Пассажи об участии каторжников в поджогах Москвы встречаются во многих письмах французов, написанных в те дни в Москве. Правда, наряду с каторжниками и выпущенными на волю сумасшедшими, действуют тысячи (от 5 до 10 тысяч) других русских злоумышленников, в том числе чинов полиции, а также английские агенты, переодетые в русское платье. Число же каторжников в письмах французов иногда доходит до 20 тысяч!
По нашему мнению, еще до вступления в город французов по Москве упорно ходили слухи о готовности Ростопчина сжечь город и о том, что московская чернь с попустительства, а то и при поощрении городского начальства, собирается перебить всех оставшихся в городе иностранцев. Не исключено, что и слухи о том, что губернатор выпустил из тюрем колодников для организации поджогов и бесчинств, тоже начали циркулировать за несколько часов до входа войск Наполеона. В целом, история о русских каторжниках прочно вошла в издания мемуаров французских участников похода в Россию.
Что же говорят об этом русские материалы? Здесь картина оказывается более противоречивой. Грабежи и разбойные нападения в Москве начались задолго до утра 2-го сентября, когда все арестанты московских тюрем еще определенно находились под караулом. «Волнение в народе было сильное, – писал о событиях 1 сентября в рапорте министру юстиции чиновник Вотчинного департамента надворный советник А. Д. Бестужев-Рюмин, – грабили даже домы; пьянство и озорничество оставалось без всякого опасения быть наказану». В тот день город был уже наводнен дезертирами, ранеными и «мниморанеными». 1 сентября, как сообщал в письме чиновник Московского почтамта А. Карфачевский, по улицам города прохаживались «одни раненые солдаты, бывшие в деле под Можайском, разбивали питейные домы и лавочки на рынках». «У Покровского монастыря, – писал в письме асессор Сокольский, выбравшийся из Москвы 1 сентября, – встретили около 5000 раненых, кои разбивали кабаки; нашим многие грозили страшною опасностию…»
Мародерство со стороны дезертиров и брошенных в Москве на произвол судьбы русских раненых приобрело в дальнейшем неимоверный размах. Были случаи, когда дезертировавшие русские солдаты вступали в сговор с оккупантами ради грабежа своих соотечественников.

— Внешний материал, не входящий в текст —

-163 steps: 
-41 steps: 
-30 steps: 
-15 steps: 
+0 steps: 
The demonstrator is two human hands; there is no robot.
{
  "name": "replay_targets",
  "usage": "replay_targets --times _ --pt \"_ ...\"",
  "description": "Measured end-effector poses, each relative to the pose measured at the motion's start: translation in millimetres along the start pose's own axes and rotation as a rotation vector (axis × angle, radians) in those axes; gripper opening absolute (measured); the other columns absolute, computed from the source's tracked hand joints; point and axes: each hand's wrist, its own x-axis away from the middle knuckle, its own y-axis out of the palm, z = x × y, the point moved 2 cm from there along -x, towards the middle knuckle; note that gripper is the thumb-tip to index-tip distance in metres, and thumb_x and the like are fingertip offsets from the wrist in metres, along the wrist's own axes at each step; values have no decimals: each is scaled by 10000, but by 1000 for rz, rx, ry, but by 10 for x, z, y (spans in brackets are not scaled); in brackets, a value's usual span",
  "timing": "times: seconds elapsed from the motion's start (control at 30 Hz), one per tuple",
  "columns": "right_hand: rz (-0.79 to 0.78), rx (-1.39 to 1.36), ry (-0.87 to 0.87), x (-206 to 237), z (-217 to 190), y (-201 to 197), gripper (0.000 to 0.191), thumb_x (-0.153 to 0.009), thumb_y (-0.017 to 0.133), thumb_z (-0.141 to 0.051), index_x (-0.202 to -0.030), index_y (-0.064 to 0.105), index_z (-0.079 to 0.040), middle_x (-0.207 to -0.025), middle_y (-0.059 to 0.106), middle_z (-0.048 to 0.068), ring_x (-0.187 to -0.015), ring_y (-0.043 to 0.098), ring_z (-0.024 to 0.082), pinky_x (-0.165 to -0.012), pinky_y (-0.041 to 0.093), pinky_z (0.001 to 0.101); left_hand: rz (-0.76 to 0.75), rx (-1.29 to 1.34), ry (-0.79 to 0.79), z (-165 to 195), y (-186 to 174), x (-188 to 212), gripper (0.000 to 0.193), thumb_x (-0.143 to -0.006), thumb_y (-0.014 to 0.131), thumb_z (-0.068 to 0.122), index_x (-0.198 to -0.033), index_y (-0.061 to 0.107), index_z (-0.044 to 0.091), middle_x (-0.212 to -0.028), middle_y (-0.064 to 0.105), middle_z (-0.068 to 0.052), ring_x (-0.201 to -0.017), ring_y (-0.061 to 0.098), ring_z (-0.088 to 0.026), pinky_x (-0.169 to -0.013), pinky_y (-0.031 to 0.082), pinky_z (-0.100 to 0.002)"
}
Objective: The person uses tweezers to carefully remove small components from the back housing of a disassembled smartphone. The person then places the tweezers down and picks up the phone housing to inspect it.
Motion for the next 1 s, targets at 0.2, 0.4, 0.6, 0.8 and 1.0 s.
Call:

Ростопчин, хорошо представляя, сколь опасны были для Москвы, покидаемой жителями и властями, эти скопления неизбежных для дезорганизованной армии мародеров, многократно писал об этом, отводя всякие обвинения в свой адрес на предмет освобождения заключенных. 13 сентября он писал главнокомандующему М. И. Кутузову о страданиях жителей «от своих раненых, больных и нижних воинских чинов всюду шатающихся единственно для разорения соотечественников». 30 октября Ростопчин писал управляющему Министерством полиции С. К. Вязмитинову о том, что «в числе едва 10 тысяч человек в Москве жителей оставшихся, наверно 9 тыс. было таких, кои с намерением грабить не выехали да и по выходе французов продолжали и с казаками и с жителями окрестных селений, в первые три или четыре дня».